### SOURCE MATERIAL

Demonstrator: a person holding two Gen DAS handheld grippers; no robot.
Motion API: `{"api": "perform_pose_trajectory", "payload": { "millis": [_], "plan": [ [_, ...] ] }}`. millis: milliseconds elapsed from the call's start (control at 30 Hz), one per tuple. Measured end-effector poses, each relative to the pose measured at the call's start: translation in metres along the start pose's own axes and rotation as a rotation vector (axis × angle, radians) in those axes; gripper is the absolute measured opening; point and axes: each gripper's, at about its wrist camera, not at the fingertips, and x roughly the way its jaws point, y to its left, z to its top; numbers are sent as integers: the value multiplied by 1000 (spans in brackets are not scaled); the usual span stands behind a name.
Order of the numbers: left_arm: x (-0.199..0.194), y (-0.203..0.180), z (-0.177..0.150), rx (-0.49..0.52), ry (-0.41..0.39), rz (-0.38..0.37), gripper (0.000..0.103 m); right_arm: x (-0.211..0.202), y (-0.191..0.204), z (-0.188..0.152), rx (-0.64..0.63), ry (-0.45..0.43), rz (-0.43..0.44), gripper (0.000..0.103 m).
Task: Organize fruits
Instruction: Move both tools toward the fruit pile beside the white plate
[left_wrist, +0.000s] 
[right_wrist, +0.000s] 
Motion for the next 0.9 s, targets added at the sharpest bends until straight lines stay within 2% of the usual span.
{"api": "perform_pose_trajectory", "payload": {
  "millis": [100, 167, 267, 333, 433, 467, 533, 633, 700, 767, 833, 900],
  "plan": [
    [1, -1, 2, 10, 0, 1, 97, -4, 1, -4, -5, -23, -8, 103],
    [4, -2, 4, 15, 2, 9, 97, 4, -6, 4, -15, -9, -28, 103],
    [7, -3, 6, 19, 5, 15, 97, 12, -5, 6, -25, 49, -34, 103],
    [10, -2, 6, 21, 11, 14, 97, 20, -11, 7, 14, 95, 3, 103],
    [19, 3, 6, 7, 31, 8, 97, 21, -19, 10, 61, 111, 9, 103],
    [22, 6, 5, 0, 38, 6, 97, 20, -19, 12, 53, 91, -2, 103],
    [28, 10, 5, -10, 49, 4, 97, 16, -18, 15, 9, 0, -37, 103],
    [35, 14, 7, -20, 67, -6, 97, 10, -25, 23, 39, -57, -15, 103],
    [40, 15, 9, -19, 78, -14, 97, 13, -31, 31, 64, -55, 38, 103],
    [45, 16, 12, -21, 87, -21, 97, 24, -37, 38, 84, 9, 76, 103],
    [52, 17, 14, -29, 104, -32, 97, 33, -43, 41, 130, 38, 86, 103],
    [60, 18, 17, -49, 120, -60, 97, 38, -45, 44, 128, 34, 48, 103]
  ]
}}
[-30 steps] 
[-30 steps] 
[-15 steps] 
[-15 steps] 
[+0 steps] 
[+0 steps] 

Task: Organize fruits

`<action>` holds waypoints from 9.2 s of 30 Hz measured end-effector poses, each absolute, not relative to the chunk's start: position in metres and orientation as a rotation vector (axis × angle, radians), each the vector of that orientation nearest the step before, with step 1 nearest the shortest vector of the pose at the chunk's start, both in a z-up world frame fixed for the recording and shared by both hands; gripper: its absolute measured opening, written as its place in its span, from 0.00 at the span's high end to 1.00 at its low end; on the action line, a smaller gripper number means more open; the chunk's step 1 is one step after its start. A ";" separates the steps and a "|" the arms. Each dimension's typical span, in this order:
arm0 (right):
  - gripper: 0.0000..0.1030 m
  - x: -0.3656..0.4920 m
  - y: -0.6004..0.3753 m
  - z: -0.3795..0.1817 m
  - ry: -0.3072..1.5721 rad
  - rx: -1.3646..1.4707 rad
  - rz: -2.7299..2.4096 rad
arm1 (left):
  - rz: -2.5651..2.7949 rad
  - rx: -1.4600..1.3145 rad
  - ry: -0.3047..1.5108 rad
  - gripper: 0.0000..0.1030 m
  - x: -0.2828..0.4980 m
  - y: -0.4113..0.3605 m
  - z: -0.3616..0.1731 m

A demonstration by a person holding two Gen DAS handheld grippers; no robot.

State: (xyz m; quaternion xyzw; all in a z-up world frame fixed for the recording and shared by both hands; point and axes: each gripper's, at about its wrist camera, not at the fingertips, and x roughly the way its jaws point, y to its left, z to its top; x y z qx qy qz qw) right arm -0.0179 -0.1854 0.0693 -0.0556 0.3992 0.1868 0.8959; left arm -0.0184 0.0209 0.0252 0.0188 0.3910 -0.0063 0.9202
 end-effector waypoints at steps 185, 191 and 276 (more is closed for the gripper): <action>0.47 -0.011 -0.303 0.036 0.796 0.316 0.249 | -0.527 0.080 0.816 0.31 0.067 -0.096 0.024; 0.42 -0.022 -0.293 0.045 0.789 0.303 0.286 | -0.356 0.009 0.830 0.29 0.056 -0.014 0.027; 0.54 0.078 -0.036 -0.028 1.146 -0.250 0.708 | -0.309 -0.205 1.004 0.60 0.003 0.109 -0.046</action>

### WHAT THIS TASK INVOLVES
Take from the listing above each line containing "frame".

### RESULT OF THIS EXERCISE
`<action>` holds waypoints from 9.2 s of 30 Hz measured end-effector poses, each absolute, not relative to the chunk's start: position in metres and orientation as a rotation vector (axis × angle, radians), each the vector of that orientation nearest the step before, with step 1 nearest the shortest vector of the pose at the chunk's start, both in a z-up world frame fixed for the recording and shared by both hands; gripper: its absolute measured opening, written as its place in its span, from 0.00 at the span's high end to 1.00 at its low end; on the action line, a smaller gripper number means more open; the chunk's step 1 is one step after its start. A ";" separates the steps and a "|" the arms. Each dimension's typical span, in this order:
State: (xyz m; quaternion xyzw; all in a z-up world frame fixed for the recording and shared by both hands; point and axes: each gripper's, at about its wrist camera, not at the fingertips, and x roughly the way its jaws point, y to its left, z to its top; x y z qx qy qz qw) right arm -0.0179 -0.1854 0.0693 -0.0556 0.3992 0.1868 0.8959; left arm -0.0184 0.0209 0.0252 0.0188 0.3910 -0.0063 0.9202

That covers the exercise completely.